▶ [PROBLEM STATEMENT]:
Copy out every entry, keeping each character the same.

▶ [THE DATA]:
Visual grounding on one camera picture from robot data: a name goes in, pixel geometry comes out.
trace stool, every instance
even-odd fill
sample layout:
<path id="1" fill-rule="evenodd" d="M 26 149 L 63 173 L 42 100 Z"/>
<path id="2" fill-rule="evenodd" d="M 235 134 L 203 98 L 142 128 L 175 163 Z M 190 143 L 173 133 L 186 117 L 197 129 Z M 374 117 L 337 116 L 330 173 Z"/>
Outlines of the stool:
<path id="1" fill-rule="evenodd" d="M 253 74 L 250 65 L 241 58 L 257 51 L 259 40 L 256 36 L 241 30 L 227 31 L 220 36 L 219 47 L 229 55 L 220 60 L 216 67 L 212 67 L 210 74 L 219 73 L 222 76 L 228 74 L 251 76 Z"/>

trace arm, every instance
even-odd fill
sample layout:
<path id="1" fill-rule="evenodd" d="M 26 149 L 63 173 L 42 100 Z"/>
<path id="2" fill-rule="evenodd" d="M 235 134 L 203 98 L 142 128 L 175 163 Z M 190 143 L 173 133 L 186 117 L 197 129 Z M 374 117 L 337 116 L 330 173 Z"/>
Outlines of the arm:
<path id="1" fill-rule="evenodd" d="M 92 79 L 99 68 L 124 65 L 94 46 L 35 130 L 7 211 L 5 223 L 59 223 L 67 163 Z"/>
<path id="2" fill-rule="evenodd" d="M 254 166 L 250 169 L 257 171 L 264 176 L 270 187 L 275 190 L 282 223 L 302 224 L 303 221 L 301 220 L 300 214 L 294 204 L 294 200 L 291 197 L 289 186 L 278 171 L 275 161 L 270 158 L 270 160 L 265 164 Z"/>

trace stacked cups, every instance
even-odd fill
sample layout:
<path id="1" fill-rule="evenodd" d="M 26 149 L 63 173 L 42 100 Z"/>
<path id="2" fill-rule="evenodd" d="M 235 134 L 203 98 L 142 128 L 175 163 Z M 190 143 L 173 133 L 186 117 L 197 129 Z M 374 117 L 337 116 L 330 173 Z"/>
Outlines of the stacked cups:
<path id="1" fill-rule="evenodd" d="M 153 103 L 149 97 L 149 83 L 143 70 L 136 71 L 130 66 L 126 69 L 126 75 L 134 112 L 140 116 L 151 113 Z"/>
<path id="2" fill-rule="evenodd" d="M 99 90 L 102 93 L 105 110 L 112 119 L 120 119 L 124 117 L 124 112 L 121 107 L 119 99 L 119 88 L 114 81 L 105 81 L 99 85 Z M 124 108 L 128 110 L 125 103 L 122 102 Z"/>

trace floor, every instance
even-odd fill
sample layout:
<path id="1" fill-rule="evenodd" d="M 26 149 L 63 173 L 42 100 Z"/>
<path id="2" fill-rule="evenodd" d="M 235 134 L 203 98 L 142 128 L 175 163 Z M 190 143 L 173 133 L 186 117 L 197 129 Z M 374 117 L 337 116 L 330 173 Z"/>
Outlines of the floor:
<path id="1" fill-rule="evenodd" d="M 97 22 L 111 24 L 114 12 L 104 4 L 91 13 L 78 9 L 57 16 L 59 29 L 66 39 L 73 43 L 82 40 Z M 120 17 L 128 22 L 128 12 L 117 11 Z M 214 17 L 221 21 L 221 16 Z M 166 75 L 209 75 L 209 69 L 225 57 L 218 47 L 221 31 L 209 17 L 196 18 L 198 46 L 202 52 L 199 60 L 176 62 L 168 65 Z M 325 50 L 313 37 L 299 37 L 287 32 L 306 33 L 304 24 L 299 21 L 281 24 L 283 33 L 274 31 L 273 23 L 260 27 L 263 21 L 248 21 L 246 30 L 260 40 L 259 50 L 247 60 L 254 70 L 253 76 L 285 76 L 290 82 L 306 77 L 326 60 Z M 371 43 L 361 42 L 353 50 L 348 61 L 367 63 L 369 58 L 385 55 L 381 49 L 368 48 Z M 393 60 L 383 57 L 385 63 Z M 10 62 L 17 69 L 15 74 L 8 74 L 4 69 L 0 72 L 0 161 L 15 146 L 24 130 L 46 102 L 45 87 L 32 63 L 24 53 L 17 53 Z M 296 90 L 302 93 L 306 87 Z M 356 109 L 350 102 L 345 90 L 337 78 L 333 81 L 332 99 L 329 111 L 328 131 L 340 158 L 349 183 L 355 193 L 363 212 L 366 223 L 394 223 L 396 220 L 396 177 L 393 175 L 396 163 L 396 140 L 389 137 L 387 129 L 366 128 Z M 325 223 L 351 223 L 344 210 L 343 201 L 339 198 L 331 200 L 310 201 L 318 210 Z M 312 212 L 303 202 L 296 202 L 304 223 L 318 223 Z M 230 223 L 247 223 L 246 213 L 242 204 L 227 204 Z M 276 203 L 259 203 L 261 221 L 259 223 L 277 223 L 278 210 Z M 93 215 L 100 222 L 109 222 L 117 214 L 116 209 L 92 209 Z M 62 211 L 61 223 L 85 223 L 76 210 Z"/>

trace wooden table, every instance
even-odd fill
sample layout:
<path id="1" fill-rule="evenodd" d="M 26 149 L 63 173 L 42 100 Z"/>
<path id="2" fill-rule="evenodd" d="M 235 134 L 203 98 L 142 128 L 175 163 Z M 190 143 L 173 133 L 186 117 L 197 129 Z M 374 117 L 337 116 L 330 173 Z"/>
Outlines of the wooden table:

▶ [EXPECTED OUTPUT]:
Visual grounding on one camera picture from robot data: a name goes in, pixel geometry comes out.
trace stool, every instance
even-odd fill
sample layout:
<path id="1" fill-rule="evenodd" d="M 26 149 L 63 173 L 42 100 Z"/>
<path id="2" fill-rule="evenodd" d="M 235 134 L 203 98 L 142 128 L 175 163 Z M 190 143 L 173 133 L 186 117 L 197 129 Z M 374 117 L 337 116 L 330 173 Z"/>
Outlines of the stool:
<path id="1" fill-rule="evenodd" d="M 253 74 L 250 65 L 241 58 L 257 51 L 259 40 L 256 36 L 241 30 L 227 31 L 220 36 L 219 47 L 229 55 L 220 60 L 216 67 L 212 67 L 210 74 L 219 73 L 222 76 L 228 74 L 251 76 Z"/>

trace arm, every instance
even-odd fill
sample layout:
<path id="1" fill-rule="evenodd" d="M 26 149 L 63 173 L 42 100 Z"/>
<path id="2" fill-rule="evenodd" d="M 235 134 L 203 98 L 142 128 L 175 163 Z M 190 143 L 173 133 L 186 117 L 197 129 Z M 374 117 L 337 116 L 330 173 Z"/>
Outlines of the arm:
<path id="1" fill-rule="evenodd" d="M 92 79 L 99 68 L 124 65 L 94 46 L 35 130 L 7 211 L 5 223 L 59 223 L 67 163 Z"/>
<path id="2" fill-rule="evenodd" d="M 254 166 L 250 169 L 257 171 L 264 176 L 270 187 L 275 190 L 282 223 L 302 224 L 303 221 L 301 220 L 300 214 L 294 204 L 294 200 L 291 197 L 289 186 L 278 171 L 275 161 L 270 158 L 270 160 L 265 164 Z"/>

trace stacked cups, every instance
even-odd fill
sample layout:
<path id="1" fill-rule="evenodd" d="M 26 149 L 63 173 L 42 100 Z"/>
<path id="2" fill-rule="evenodd" d="M 235 134 L 203 98 L 142 128 L 175 163 Z M 190 143 L 173 133 L 186 117 L 197 129 Z M 374 117 L 337 116 L 330 173 Z"/>
Outlines of the stacked cups:
<path id="1" fill-rule="evenodd" d="M 153 103 L 149 97 L 149 83 L 143 70 L 136 71 L 130 66 L 126 69 L 126 75 L 134 112 L 140 116 L 151 113 Z"/>
<path id="2" fill-rule="evenodd" d="M 99 90 L 102 93 L 105 110 L 112 119 L 120 119 L 124 117 L 124 112 L 121 107 L 119 99 L 119 88 L 114 81 L 105 81 L 99 85 Z M 124 108 L 128 110 L 125 103 L 122 102 Z"/>

trace floor, every instance
even-odd fill
sample layout:
<path id="1" fill-rule="evenodd" d="M 26 149 L 63 173 L 42 100 Z"/>
<path id="2" fill-rule="evenodd" d="M 235 134 L 203 98 L 142 128 L 175 163 Z M 190 143 L 173 133 L 186 117 L 197 129 Z M 374 117 L 337 116 L 330 173 Z"/>
Outlines of the floor:
<path id="1" fill-rule="evenodd" d="M 97 22 L 111 24 L 114 12 L 104 4 L 91 13 L 78 9 L 57 16 L 59 29 L 66 39 L 73 43 L 82 40 Z M 120 17 L 128 22 L 128 12 L 117 11 Z M 214 17 L 221 21 L 221 16 Z M 166 75 L 209 75 L 209 69 L 225 57 L 218 47 L 221 31 L 209 17 L 196 18 L 198 46 L 202 52 L 199 60 L 176 62 L 168 65 Z M 325 50 L 313 37 L 299 37 L 287 32 L 306 33 L 304 24 L 299 21 L 281 24 L 283 33 L 274 31 L 273 23 L 260 27 L 263 21 L 248 21 L 246 30 L 260 40 L 259 50 L 247 60 L 254 70 L 253 76 L 285 76 L 290 82 L 306 77 L 326 60 Z M 371 43 L 361 42 L 353 50 L 348 61 L 367 63 L 369 58 L 385 55 L 381 49 L 368 48 Z M 393 60 L 383 57 L 385 63 Z M 10 62 L 17 69 L 15 74 L 8 74 L 4 69 L 0 72 L 0 161 L 15 146 L 24 130 L 46 102 L 45 87 L 32 63 L 24 53 L 17 53 Z M 296 90 L 302 93 L 306 87 Z M 356 109 L 350 102 L 345 90 L 337 78 L 333 81 L 332 99 L 329 111 L 328 131 L 340 158 L 349 183 L 355 193 L 363 212 L 366 223 L 394 223 L 396 220 L 396 177 L 393 175 L 396 163 L 396 140 L 389 137 L 387 129 L 366 128 Z M 325 223 L 351 223 L 344 210 L 343 201 L 339 198 L 331 200 L 310 201 L 318 210 Z M 312 212 L 303 202 L 296 202 L 304 223 L 318 223 Z M 230 223 L 247 223 L 246 213 L 242 204 L 227 204 Z M 276 203 L 259 203 L 261 221 L 259 223 L 277 223 L 278 210 Z M 93 215 L 100 222 L 109 222 L 117 214 L 116 209 L 92 209 Z M 62 211 L 61 223 L 85 223 L 76 210 Z"/>

trace wooden table, every instance
even-odd fill
sample layout:
<path id="1" fill-rule="evenodd" d="M 26 149 L 63 173 L 42 100 Z"/>
<path id="2" fill-rule="evenodd" d="M 235 134 L 203 98 L 142 128 L 175 163 Z M 190 143 L 173 133 L 186 117 L 197 129 Z M 374 117 L 337 116 L 330 173 Z"/>
Outlines of the wooden table:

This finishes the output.